> **ASSIGNMENT**
Your response should consist of the entire listing, transcribed exactly, with every image left out.

> **RECORDED DATA**
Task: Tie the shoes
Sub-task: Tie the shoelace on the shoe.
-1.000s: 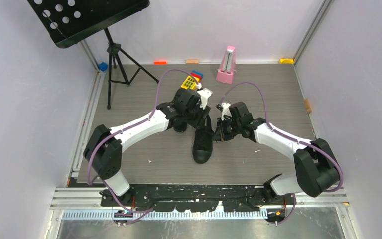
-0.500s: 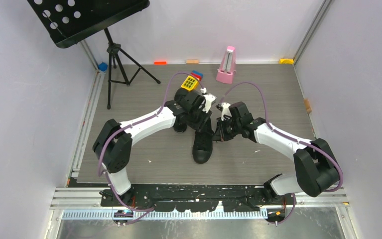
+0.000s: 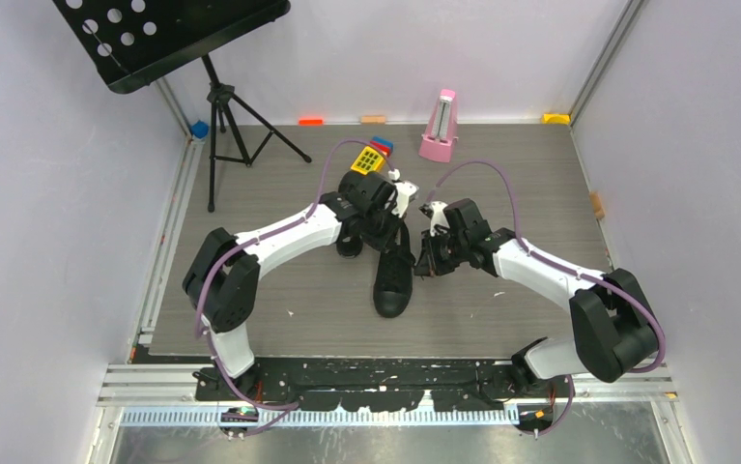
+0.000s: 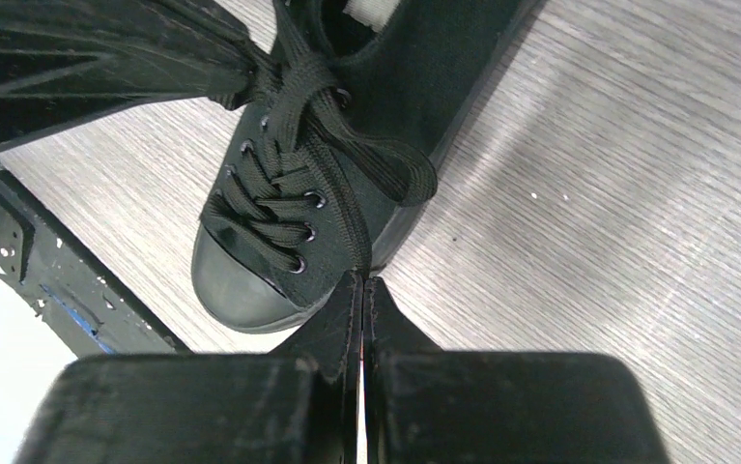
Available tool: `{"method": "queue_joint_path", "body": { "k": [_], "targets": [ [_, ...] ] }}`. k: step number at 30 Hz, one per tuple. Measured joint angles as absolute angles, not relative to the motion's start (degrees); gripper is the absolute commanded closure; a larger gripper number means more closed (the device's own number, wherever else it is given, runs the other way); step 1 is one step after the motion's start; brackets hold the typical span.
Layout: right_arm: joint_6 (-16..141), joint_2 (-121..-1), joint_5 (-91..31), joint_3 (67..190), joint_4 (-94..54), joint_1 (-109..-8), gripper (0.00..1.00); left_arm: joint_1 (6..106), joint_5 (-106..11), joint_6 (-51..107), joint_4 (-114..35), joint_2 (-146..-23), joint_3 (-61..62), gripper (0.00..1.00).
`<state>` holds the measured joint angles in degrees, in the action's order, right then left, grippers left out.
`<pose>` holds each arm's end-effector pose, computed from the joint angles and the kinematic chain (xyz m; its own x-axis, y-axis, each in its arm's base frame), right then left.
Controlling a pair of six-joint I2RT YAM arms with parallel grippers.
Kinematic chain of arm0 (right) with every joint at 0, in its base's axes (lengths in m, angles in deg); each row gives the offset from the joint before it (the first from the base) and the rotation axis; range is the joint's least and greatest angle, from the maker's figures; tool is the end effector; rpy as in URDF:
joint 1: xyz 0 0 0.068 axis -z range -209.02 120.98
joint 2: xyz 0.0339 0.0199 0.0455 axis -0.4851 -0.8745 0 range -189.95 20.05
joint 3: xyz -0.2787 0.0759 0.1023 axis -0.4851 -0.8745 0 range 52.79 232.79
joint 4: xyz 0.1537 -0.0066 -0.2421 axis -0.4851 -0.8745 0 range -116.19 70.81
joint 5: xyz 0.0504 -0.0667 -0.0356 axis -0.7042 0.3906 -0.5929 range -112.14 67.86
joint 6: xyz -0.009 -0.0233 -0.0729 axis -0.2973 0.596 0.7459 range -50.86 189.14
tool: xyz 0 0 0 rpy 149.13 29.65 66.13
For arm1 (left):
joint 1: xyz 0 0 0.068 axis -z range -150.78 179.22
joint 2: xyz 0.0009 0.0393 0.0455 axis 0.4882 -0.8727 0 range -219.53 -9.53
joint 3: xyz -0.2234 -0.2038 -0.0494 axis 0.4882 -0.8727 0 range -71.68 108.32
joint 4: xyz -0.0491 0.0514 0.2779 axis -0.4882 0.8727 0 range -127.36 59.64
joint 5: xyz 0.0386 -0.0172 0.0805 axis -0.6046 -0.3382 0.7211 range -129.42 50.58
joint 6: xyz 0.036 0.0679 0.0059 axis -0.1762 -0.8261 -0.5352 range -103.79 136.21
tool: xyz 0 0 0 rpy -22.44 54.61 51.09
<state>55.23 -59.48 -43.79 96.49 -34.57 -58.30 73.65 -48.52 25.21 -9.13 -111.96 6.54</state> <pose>0.2550 0.1706 0.1914 -0.8176 -0.2024 -0.5390 -0.4736 0.7688 0.4297 0.3081 -0.3164 0.2383 -0.6780 0.4483 -0.5826 0.6622 0.7166 -0.2193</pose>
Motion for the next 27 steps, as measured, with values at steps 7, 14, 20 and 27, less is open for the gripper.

> **THE COMPLETED TASK**
Task: Tie the shoes
Sub-task: Tie the shoelace on the shoe.
-1.000s: 
-0.500s: 
+0.000s: 
+0.000s: 
Available tool: `{"method": "queue_joint_path", "body": { "k": [_], "targets": [ [_, ...] ] }}`. k: step number at 30 Hz, one per tuple. Measured joint angles as absolute angles, not relative to the motion's start (degrees); gripper is the absolute commanded closure; a larger gripper number means more closed (the device's own number, wherever else it is given, runs the other way); step 1 is one step after the motion's start; brackets hold the typical span.
Layout: right_arm: joint_6 (-16..141), joint_2 (-121..-1), joint_5 (-91..31), joint_3 (67..190), joint_4 (-94..54), joint_1 (-109..-8), gripper (0.00..1.00); left_arm: joint_1 (6..106), joint_5 (-106..11), joint_6 (-51..107), joint_4 (-114..35), joint_2 (-146..-23), joint_3 (-61..62), gripper (0.00..1.00).
`<state>` holds the measured joint angles in degrees, in the action's order, right then left, grippers left out.
`<pose>` holds each arm's end-effector pose, computed from the joint angles and the kinematic chain (xyz m; its own x-axis, y-axis, each in its arm's base frame), right then left.
Controlling a pair of six-joint I2RT YAM arms with parallel grippers.
Kinematic chain of arm0 (right) with every joint at 0, in its base's axes (lengths in m, angles in deg); each row gives the offset from the joint before it (the first from the base) and the rotation axis; range is the joint's least and greatest angle, from the maker's figures; tool is the end effector; rpy as in URDF:
joint 1: xyz 0 0 0.068 axis -z range -209.02 120.98
joint 2: xyz 0.0339 0.0199 0.0455 axis -0.4851 -0.8745 0 range -189.95 20.05
joint 3: xyz -0.2787 0.0759 0.1023 axis -0.4851 -0.8745 0 range 52.79 232.79
joint 4: xyz 0.1537 -0.0066 -0.2421 axis -0.4851 -0.8745 0 range -116.19 70.81
joint 5: xyz 0.0504 -0.0667 -0.0356 axis -0.7042 0.3906 -0.5929 range -112.14 67.86
joint 6: xyz -0.009 -0.0233 -0.0729 axis -0.2973 0.596 0.7459 range -50.86 189.14
tool: xyz 0 0 0 rpy 149.13 29.65 66.13
For arm1 (left):
joint 1: xyz 0 0 0.068 axis -z range -150.78 179.22
joint 2: xyz 0.0009 0.0393 0.0455 axis 0.4882 -0.8727 0 range -219.53 -9.53
joint 3: xyz -0.2234 -0.2038 -0.0494 axis 0.4882 -0.8727 0 range -71.68 108.32
joint 4: xyz -0.0491 0.0514 0.2779 axis -0.4882 0.8727 0 range -127.36 59.64
joint 5: xyz 0.0386 -0.0172 0.0805 axis -0.6046 -0.3382 0.7211 range -129.42 50.58
joint 6: xyz 0.036 0.0679 0.0059 axis -0.1762 -0.8261 -0.5352 range -103.79 136.21
tool: xyz 0 0 0 rpy -22.44 54.61 51.09
<state>55.23 -59.48 -43.79 96.49 -34.57 -58.30 73.65 -48.52 25.21 -9.13 -111.96 6.54</state> <pose>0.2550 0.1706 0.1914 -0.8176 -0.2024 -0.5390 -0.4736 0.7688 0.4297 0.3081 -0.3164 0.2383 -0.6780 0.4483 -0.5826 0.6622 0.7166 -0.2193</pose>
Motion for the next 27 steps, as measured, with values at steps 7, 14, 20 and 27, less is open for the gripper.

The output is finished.